TVRINews, Jakarta
Wakil Menteri Pelindungan Pekerja Migran Indonesia (P2MI), Christina Aryani menilai arah kebijakan APBN 2027 yang disampaikan Presiden Prabowo Subianto menegaskan pentingnya menempatkan anggaran negara sebagai instrumen untuk menghadirkan manfaat nyata bagi masyarakat.
Hal itu disampaikan Christina menanggapi pidato Presiden Prabowo dalam Penyampaian Keterangan Pemerintah atas RUU APBN Tahun Anggaran 2027 beserta Nota Keuangannya.

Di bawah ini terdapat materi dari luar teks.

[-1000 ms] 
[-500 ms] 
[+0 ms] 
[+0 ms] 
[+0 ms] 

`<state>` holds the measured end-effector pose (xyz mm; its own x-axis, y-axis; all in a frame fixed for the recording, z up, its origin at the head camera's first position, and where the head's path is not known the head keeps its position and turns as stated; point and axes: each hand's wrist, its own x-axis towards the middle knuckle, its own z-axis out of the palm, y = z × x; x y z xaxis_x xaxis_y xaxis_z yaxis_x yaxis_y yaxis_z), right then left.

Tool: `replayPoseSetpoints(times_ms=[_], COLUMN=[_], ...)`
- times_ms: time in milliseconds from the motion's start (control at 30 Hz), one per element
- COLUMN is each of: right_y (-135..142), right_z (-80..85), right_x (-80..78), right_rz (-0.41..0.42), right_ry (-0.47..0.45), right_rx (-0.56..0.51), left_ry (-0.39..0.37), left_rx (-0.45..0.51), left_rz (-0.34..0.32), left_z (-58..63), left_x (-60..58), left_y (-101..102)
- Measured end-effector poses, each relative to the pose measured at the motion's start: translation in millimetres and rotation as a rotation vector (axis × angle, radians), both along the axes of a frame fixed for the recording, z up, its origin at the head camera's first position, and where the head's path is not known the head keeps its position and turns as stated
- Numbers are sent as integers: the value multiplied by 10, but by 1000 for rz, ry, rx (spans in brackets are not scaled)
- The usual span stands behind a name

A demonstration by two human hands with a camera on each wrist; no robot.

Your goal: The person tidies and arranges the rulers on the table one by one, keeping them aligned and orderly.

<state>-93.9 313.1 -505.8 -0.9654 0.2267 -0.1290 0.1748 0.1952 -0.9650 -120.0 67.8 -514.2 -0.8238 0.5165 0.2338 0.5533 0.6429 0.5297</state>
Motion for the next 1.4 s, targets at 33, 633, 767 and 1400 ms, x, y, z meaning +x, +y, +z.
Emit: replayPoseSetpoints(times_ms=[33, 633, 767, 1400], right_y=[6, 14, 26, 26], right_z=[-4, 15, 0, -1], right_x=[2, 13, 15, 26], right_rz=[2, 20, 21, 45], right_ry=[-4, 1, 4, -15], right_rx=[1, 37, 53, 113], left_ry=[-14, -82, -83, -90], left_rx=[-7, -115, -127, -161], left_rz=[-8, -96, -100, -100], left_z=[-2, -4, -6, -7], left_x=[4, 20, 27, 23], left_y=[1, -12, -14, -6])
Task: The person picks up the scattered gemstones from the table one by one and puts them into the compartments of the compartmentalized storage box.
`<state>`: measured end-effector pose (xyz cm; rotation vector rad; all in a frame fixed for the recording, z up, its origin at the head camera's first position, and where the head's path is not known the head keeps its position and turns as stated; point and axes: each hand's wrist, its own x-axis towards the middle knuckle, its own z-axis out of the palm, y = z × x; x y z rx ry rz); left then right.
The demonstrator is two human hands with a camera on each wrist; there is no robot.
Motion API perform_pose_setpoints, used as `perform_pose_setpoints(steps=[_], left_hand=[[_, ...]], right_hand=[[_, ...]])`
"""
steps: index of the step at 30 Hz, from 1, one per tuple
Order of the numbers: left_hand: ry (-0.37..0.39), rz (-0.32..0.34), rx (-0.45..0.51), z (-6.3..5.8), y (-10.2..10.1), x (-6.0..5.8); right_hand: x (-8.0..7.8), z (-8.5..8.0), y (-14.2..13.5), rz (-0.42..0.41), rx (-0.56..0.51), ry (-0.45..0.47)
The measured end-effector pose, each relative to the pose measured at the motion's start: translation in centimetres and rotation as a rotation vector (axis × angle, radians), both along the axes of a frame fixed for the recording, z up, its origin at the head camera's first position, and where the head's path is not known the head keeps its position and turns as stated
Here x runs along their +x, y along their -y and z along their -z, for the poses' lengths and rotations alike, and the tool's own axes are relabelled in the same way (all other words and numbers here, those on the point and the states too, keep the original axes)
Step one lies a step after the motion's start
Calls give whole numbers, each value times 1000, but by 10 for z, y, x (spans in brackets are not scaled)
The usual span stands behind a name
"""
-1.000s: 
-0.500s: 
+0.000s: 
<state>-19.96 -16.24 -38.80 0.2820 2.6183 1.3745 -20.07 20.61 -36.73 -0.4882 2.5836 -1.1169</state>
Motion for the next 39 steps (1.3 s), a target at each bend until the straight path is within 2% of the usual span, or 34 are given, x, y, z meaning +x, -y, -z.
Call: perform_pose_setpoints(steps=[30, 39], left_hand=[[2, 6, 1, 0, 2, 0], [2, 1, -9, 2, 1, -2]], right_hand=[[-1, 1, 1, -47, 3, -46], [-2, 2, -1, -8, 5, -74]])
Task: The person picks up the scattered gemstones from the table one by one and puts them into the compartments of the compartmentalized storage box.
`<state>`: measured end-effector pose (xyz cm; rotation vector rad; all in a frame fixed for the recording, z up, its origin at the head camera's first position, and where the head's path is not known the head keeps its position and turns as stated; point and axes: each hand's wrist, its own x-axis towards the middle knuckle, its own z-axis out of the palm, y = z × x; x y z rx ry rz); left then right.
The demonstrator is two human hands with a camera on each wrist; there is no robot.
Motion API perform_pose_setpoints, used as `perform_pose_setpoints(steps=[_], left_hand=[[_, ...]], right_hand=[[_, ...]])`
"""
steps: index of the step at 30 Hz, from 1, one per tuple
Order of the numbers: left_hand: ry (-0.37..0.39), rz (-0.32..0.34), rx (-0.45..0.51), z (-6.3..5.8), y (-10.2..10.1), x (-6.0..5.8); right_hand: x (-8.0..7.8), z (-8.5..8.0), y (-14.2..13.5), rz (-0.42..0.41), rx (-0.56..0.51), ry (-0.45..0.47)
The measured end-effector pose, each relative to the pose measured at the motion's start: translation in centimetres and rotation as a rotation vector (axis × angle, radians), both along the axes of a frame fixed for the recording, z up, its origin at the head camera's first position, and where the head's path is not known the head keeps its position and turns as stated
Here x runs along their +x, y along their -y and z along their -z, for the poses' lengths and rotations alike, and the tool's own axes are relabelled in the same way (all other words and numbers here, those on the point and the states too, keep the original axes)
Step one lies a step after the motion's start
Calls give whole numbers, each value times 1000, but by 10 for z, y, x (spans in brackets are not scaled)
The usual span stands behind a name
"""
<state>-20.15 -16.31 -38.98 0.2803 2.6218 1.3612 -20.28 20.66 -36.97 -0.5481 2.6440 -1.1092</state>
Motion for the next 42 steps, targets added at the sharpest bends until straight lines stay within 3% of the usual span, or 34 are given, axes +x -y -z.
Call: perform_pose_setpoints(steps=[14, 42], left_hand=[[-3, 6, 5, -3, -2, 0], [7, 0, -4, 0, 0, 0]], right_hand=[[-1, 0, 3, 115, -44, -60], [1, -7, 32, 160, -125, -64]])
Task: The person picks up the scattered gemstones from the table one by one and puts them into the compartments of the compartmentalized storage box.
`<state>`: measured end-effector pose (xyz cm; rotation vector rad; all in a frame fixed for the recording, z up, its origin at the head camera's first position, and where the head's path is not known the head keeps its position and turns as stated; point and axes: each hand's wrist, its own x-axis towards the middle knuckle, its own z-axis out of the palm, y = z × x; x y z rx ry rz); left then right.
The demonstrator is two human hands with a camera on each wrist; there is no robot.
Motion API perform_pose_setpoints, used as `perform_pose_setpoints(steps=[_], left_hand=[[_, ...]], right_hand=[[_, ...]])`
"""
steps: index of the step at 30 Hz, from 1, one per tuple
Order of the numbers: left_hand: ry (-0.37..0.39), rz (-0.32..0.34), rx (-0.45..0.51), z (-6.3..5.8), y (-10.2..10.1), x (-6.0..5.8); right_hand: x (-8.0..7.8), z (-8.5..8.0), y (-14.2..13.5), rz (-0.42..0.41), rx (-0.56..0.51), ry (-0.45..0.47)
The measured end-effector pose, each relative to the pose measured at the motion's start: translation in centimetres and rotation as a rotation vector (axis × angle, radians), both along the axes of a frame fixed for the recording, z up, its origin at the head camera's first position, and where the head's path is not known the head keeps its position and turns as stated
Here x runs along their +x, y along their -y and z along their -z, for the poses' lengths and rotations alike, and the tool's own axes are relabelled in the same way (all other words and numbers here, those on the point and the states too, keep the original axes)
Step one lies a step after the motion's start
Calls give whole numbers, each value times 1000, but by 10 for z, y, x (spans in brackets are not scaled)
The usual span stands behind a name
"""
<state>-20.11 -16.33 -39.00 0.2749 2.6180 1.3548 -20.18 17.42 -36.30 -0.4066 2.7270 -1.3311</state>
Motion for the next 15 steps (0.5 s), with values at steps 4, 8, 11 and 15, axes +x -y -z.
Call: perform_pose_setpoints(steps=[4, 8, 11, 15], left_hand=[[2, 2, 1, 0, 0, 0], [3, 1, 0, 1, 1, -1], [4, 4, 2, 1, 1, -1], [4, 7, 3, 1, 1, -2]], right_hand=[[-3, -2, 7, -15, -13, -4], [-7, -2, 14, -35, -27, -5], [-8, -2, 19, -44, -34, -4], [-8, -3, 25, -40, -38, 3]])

Menurut Christina, Presiden menegaskan APBN bukan sekadar dokumen keuangan negara, melainkan alat perjuangan untuk melindungi rakyat, memperkuat bangsa, dan mewujudkan kehidupan yang lebih baik.
"Ukuran keberhasilan APBN pada akhirnya bukan hanya dilihat dari besarnya anggaran yang dialokasikan, tapi seberapa nyata manfaatnya dirasakan masyarakat," kata Christina dalam keterangan tertulis, dikutip dari siaran pers yang diterima tvrinews.com, Sabtu, 15 Agustus 2026.
Ia menegaskan, setiap rupiah yang dikumpulkan negara harus kembali kepada rakyat dalam bentuk pelayanan publik yang semakin baik, perlindungan yang semakin kuat, serta kesempatan untuk meningkatkan kesejahteraan.
Lebih lanjut, Christina menyebut prinsip tersebut juga harus tercermin dalam kebijakan pelindungan pekerja migran Indonesia. Menurutnya, negara harus hadir memberikan pelindungan kepada pekerja migran sejak sebelum berangkat ke luar negeri, selama bekerja, hingga kembali ke Tanah Air.
"Bagi pekerja migran, kehadiran negara harus dirasakan sejak sebelum bekerja ke luar negeri, selama menjalankan pekerjaannya, hingga kembali ke Tanah Air," ucapnya.
Ia menambahkan, belanja negara pada APBN 2027 juga harus mampu menjadi penggerak aktivitas ekonomi. Belanja pemerintah diharapkan tidak hanya memperkuat pelayanan publik, tetapi juga meningkatkan produktivitas, menciptakan kesempatan ekonomi, dan memperkuat daya saing masyarakat.
Di sisi lain, Christina menekankan keberpihakan terhadap rakyat harus berjalan beriringan dengan tanggung jawab menjaga kesehatan fiskal negara.
Pemerintah dalam arah kebijakan RAPBN 2027 menargetkan defisit APBN berada di kisaran 1,80 persen hingga maksimal 2,40 persen terhadap Produk Domestik Bruto (PDB), sekaligus berkomitmen terus menekan dan memperkecil defisit.
Menurut Christina, menjaga kesehatan fiskal penting agar pemerintah tetap memiliki ruang untuk membiayai program-program prioritas, pelayanan publik, dan perlindungan masyarakat secara berkelanjutan.